A autenticidade na forma como as Hinds comunicam entre si e se divertem em palco é contagiante. Era esta a energia e jovialidade que todos os que fizeram parte daquela noite procuravam. Em vários refrões, a banda foi acompanhada pela plateia e, em músicas como “Garden”, bastaram os primeiros acordes para aumentar a festa.

Suavemente tocaram “Linda”, que embalou os corpos que se derretiam com a doçura e personalidade de cada uma das jovens. Referiram que “The Club” é a canção mais triste do seu repertório, mas, ainda assim, das mais conhecidas do álbum deste ano. E com “Tester” convidaram todas as miúdas da primeira e última filas para dançar.

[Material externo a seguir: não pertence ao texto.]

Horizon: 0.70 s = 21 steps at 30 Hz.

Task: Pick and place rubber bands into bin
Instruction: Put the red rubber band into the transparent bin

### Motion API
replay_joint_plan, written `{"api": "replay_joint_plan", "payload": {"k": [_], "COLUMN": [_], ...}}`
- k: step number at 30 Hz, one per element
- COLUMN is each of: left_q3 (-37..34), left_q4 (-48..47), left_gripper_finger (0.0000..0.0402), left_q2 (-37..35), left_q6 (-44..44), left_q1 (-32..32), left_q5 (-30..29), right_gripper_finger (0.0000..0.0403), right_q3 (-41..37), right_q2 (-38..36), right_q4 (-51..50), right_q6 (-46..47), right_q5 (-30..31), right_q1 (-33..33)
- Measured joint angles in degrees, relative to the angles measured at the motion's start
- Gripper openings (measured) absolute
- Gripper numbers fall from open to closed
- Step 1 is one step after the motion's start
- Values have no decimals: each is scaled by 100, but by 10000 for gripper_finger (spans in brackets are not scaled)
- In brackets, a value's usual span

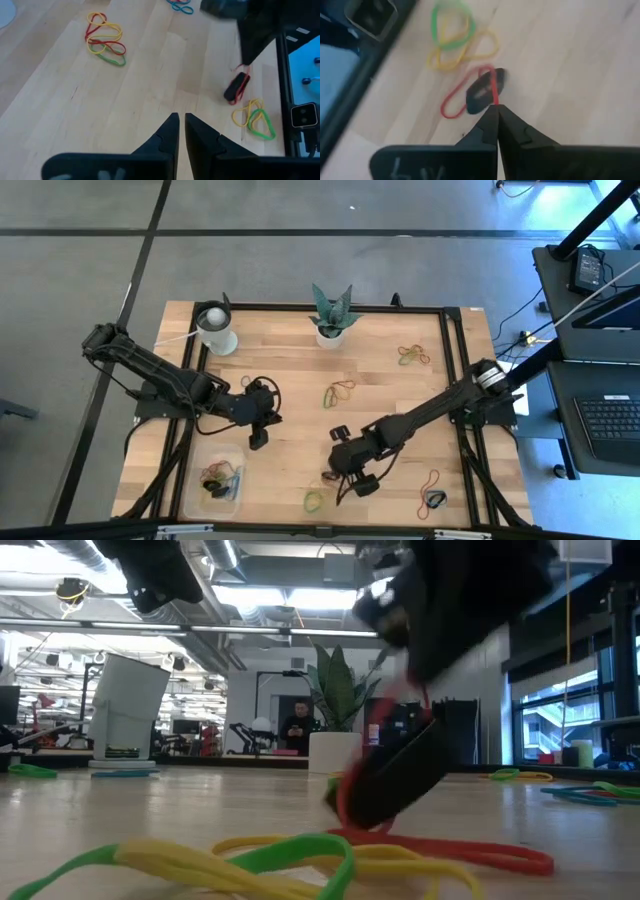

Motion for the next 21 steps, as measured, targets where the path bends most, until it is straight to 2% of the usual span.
{"api": "replay_joint_plan", "payload": {"k": [11,21], "left_q3": [0,0], "left_q4": [6,70], "left_gripper_finger": [24,22], "left_q2": [0,0], "left_q6": [4,271], "left_q1": [-1,1], "left_q5": [2,-1], "right_gripper_finger": [2,2], "right_q3": [7,4], "right_q2": [-1345,-1707], "right_q4": [46,484], "right_q6": [-15,-15], "right_q5": [542,805], "right_q1": [-2,-2]}}
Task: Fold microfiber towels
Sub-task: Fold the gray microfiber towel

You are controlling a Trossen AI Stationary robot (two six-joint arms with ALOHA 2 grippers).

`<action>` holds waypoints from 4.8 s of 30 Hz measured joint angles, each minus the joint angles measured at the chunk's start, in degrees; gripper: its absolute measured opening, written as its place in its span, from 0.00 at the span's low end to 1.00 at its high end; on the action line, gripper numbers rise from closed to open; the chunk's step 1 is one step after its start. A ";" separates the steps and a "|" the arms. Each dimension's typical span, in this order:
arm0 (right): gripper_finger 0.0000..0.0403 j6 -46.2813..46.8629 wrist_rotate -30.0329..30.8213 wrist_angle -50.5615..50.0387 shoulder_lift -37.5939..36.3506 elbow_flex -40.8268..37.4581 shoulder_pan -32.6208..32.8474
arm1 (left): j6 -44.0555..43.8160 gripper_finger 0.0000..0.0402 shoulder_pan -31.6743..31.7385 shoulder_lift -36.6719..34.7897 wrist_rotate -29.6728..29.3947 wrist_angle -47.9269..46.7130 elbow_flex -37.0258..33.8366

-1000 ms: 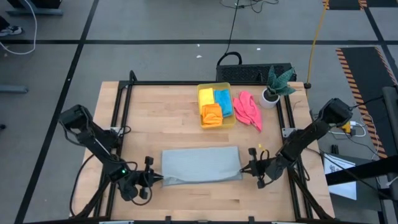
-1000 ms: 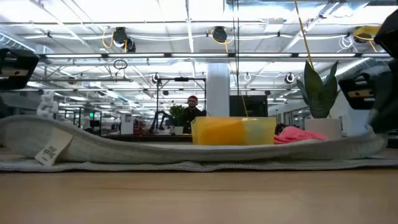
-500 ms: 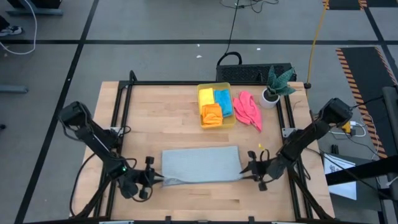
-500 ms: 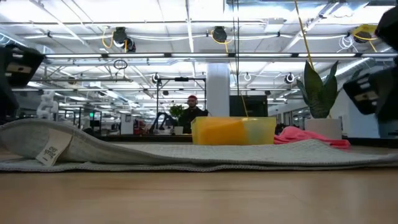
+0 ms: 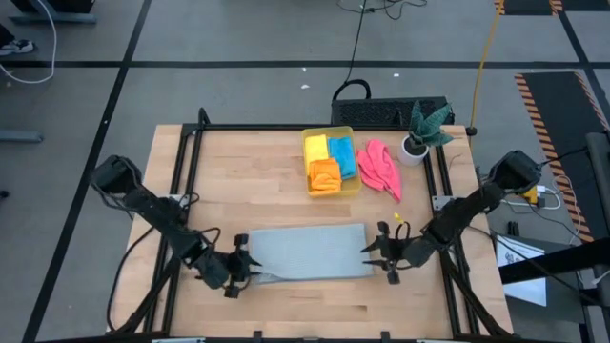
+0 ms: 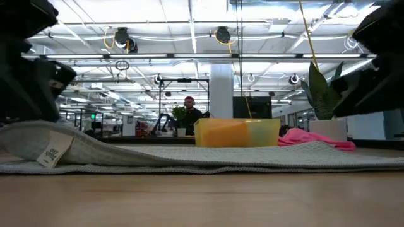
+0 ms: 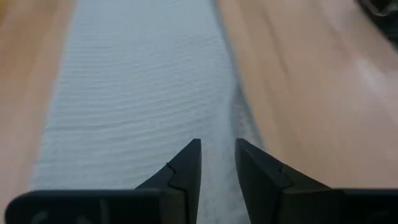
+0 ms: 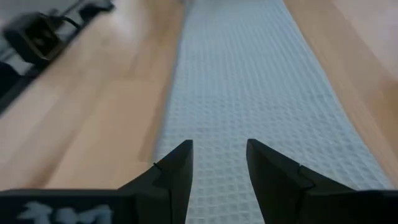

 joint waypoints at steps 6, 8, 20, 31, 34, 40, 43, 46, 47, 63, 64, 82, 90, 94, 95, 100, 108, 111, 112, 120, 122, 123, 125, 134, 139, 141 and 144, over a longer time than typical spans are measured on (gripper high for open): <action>0.35 2.48 -1.57 -0.09 4.38 0.00 -2.96 | 1.29 0.25 2.02 0.29 13.65 2.70 0.03; 0.35 2.65 -1.59 -0.15 5.78 0.00 -3.39 | 0.71 0.25 1.76 0.31 14.51 1.28 0.01; 0.35 2.53 -1.62 -0.01 7.32 0.02 -3.61 | 9.14 0.25 0.60 -1.09 5.70 -1.73 2.84; 0.35 3.58 -1.64 1.54 7.30 0.02 -3.59 | 2.76 0.25 4.64 3.83 10.05 -6.43 3.46; 0.35 3.59 -1.55 0.60 7.30 0.02 -3.59 | 2.62 0.25 4.37 6.85 16.75 -2.88 3.61; 0.35 3.42 0.40 -2.89 7.30 0.00 -3.59 | 2.11 0.25 3.92 8.09 19.83 -1.63 3.81; 0.35 3.42 1.61 -0.48 7.30 0.00 -3.88 | 3.02 0.25 3.90 5.79 17.65 -3.29 4.52; 0.34 3.18 1.05 5.05 7.30 0.02 -4.46 | 3.76 0.25 4.25 3.30 14.89 -2.84 5.90; 0.34 3.31 0.34 6.14 7.26 0.04 -4.93 | 3.78 0.25 4.43 2.73 13.62 -3.96 6.11; 0.01 3.48 -5.01 -15.53 0.88 0.12 -14.26 | -13.03 0.25 9.27 3.16 10.54 -21.26 6.18; 0.01 3.09 -2.62 -18.17 -1.13 0.03 -15.13 | -13.38 0.25 8.47 3.16 10.96 -19.24 6.17; 0.00 5.05 0.93 -18.44 -5.91 0.02 -16.56 | -2.27 0.25 14.78 7.30 5.40 -3.67 6.23; 0.02 -9.48 9.42 -14.38 -8.21 0.04 -22.00 | -10.55 0.25 12.16 10.41 11.82 -6.02 6.42; 0.11 -11.57 8.99 -14.06 -10.69 0.02 -24.60 | -14.98 0.25 8.73 9.59 8.51 -8.43 6.32; 0.15 -11.18 8.71 -13.83 -11.31 0.02 -24.89 | -15.66 0.25 8.00 9.42 8.17 -8.41 6.32; 0.31 -5.44 -0.91 -12.92 -14.37 0.02 -25.27 | -19.02 0.25 5.48 8.36 5.65 -10.14 7.71; 0.32 5.71 -11.80 -9.57 -5.76 0.04 -23.69 | -7.44 0.25 9.38 8.36 1.44 -9.38 13.80; 0.28 7.80 -11.89 -9.73 -0.75 0.04 -23.67 | -6.56 0.25 12.68 8.36 1.72 -12.85 13.80; 0.26 8.09 -11.85 -9.90 0.53 0.04 -23.70 | -6.99 0.25 13.55 8.36 3.01 -15.08 13.80; 0.12 12.94 -17.16 -20.48 -1.05 0.28 -24.05 | -18.91 0.25 11.85 8.40 8.70 -19.77 12.90; 0.11 14.58 -19.17 -24.59 -3.84 0.28 -23.29 | -19.95 0.25 9.87 8.40 8.43 -16.87 12.90; 0.10 14.94 -19.33 -25.93 -5.28 0.22 -23.03 | -19.67 0.25 8.90 8.40 7.50 -14.95 12.90; 0.09 14.60 -19.66 -26.65 -8.29 0.02 -22.78 | -17.13 0.25 7.56 8.40 4.85 -10.48 12.91; 0.09 5.33 -7.47 -13.41 -9.65 -0.07 -25.56 | -7.20 0.25 13.46 8.38 3.12 -5.72 12.95; 0.09 4.41 -4.39 -6.04 -1.17 -0.07 -31.22 | -5.25 0.25 17.89 8.38 10.01 -7.57 12.95; 0.09 4.54 -4.41 -3.26 2.32 -0.02 -33.37 | -5.27 0.25 18.09 8.38 11.04 -8.25 12.95; 0.09 4.81 -4.57 -2.94 6.40 -0.02 -35.80 | -6.12 0.25 17.13 9.66 11.25 -8.81 12.99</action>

Saltámos para o universo punk-doce com “Rookie” e sem demoras mergulhámos em “Bamboo”, de 2014, uma das mais antigas do grupo. Ana Perrote e Ade Martin (baixista) soltaram movimentos leves e muito expansivos enquanto “Finally Floating” lhes saía das mãos e voz. Foi uma das músicas mais prazerosas ao vivo, prova disso foi a forma como o público as acompanhou na frase sonante “I need to stay awake tonight”. Enquanto respiravam da euforia de “Finally Floating”, perguntam ao público se conhecem “Davey Crockett”, para, logo depois, Ana entrar para a plateia onde canta o clássico de 2015 entre telemóveis e muitos saltos.

Abandonam o palco e ouve-se “Always Look on the Bright Side of Life”, dos Monty Python, e o público ficou receoso de que a demora não trouxesse o quarteto de volta à alegria deixada na sala.

Entre assobios e uma dança coordenada, as quatro aparecem, agradecendo ao público o carinho. Ana, Carlota e Ade pousam para uma foto lado a lado, projetando as suas sombras na tela de padrão tipo leopardo com uma impressão rosa onde se lia Hinds. A banda sabe o impacto que a sua doçura, beleza e atitude girl power tem sobre os seus seguidores e seguidoras.

A música de ambiente latino-espanhol “Castigadas En El Granero”, de 2015, enche novamente a sala de som. Preparam a despedida com “New For You”. Agradecem mais uma vez a escolha do público e gritam “Viva Portugal” enquanto se despedem.

A calma e a felicidade que ficaram naqueles segundos após tão caloroso momento prova que as Hinds são daquelas bandas que ganham dimensão pela forma como tocam. A performance do seu espetáculo deve-se também à maturidade ganha pelas tours dos últimos anos. Foram, sem dúvida, um raio de sol na noite meio chuvosa do Cais do Sodré.